HashingVectorizer#

class cuml.feature_extraction.text.HashingVectorizer(input=None, encoding=None, decode_error=None, strip_accents=None, lowercase=True, preprocessor=None, tokenizer=None, stop_words=None, token_pattern=None, ngram_range=(1, 1), analyzer='word', n_features=1048576, binary=False, norm='l2', alternate_sign=True, dtype=<class 'numpy.float32'>, delimiter=' ')[source]#

Convert a collection of text documents to a matrix of token occurrences

It turns a collection of text documents into a cupyx.scipy.sparse matrix holding token occurrence counts (or binary occurrence information), possibly normalized as token frequencies if norm=’l1’ or projected on the euclidean unit sphere if norm=’l2’.

This text vectorizer implementation uses the hashing trick to find the token string name to feature integer index mapping.
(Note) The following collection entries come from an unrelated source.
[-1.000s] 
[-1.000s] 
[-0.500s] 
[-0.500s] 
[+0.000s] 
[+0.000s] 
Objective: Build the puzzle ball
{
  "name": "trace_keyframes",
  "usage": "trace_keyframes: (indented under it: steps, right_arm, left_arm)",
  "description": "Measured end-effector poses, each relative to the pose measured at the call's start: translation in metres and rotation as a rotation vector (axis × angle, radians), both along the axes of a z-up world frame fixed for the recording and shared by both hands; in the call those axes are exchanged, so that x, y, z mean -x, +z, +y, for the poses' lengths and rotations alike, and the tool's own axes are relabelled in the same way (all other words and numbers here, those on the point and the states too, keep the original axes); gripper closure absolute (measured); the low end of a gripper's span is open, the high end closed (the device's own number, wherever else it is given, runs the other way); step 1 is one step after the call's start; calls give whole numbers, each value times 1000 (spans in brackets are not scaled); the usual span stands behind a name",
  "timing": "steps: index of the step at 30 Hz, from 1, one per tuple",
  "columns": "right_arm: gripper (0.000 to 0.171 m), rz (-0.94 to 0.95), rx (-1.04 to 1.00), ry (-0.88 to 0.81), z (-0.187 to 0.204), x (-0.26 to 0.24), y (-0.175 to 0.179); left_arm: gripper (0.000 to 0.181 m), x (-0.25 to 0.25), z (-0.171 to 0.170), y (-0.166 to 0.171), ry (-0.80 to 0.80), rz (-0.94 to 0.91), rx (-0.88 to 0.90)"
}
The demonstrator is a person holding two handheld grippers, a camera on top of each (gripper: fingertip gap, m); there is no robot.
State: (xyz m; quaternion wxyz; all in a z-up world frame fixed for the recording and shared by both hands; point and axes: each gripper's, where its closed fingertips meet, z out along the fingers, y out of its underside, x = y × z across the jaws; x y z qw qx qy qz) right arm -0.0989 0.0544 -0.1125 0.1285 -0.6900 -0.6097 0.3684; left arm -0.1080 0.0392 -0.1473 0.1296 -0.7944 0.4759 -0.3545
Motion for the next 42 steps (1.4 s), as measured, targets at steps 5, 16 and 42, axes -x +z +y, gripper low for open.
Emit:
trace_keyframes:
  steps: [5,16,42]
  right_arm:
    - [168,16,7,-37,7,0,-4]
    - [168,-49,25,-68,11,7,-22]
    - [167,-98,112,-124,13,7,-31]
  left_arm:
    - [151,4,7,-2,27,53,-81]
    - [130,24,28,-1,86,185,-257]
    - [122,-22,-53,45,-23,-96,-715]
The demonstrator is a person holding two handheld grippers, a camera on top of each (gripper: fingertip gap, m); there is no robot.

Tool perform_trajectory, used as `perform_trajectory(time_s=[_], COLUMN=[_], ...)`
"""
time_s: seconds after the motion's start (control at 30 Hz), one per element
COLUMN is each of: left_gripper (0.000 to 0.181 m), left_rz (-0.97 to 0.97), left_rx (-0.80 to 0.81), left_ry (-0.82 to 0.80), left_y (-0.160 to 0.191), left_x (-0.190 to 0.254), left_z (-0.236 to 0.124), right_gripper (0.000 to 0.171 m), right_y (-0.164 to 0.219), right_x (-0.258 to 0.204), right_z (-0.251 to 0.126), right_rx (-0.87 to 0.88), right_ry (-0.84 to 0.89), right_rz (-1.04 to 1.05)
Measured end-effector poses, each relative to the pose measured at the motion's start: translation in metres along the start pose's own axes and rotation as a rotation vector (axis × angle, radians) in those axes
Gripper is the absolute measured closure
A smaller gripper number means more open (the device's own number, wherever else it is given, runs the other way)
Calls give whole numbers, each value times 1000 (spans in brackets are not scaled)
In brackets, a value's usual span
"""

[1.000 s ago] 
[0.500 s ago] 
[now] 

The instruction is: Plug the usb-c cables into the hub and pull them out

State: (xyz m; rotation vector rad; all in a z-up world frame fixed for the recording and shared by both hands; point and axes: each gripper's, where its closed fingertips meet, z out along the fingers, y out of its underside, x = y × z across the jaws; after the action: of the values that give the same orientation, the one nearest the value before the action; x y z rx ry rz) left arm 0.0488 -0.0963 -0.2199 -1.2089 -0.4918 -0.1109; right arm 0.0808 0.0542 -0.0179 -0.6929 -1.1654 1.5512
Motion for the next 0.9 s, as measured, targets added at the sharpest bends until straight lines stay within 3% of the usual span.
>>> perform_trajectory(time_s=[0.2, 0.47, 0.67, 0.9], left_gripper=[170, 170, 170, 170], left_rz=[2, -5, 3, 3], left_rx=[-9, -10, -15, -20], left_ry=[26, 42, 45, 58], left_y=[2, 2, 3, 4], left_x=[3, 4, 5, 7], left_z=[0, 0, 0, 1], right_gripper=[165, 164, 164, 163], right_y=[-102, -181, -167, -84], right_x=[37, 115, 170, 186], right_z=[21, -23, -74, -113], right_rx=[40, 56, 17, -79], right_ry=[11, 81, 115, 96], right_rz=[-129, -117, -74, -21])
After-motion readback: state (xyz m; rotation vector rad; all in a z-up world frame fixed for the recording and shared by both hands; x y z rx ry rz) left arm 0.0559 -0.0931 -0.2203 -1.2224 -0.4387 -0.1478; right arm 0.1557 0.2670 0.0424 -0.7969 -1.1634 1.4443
This strategy has several advantages:

  • it is very low memory scalable to large datasets as there is no need to store a vocabulary dictionary in memory which is even more important as GPU’s that are often memory constrained

  • it is fast to pickle and un-pickle as it holds no state besides the constructor parameters

  • it can be used in a streaming (partial fit) or parallel pipeline as there is no state computed during fit.

There are also a couple of cons (vs using a CountVectorizer with an in-memory vocabulary):

  • there is no way to compute the inverse transform (from feature indices to string feature names) which can be a problem when trying to introspect which features are most important to a model.

  • there can be collisions: distinct tokens can be mapped to the same feature index. However in practice this is rarely an issue if n_features is large enough (e.g. 2 ** 18 for text classification problems).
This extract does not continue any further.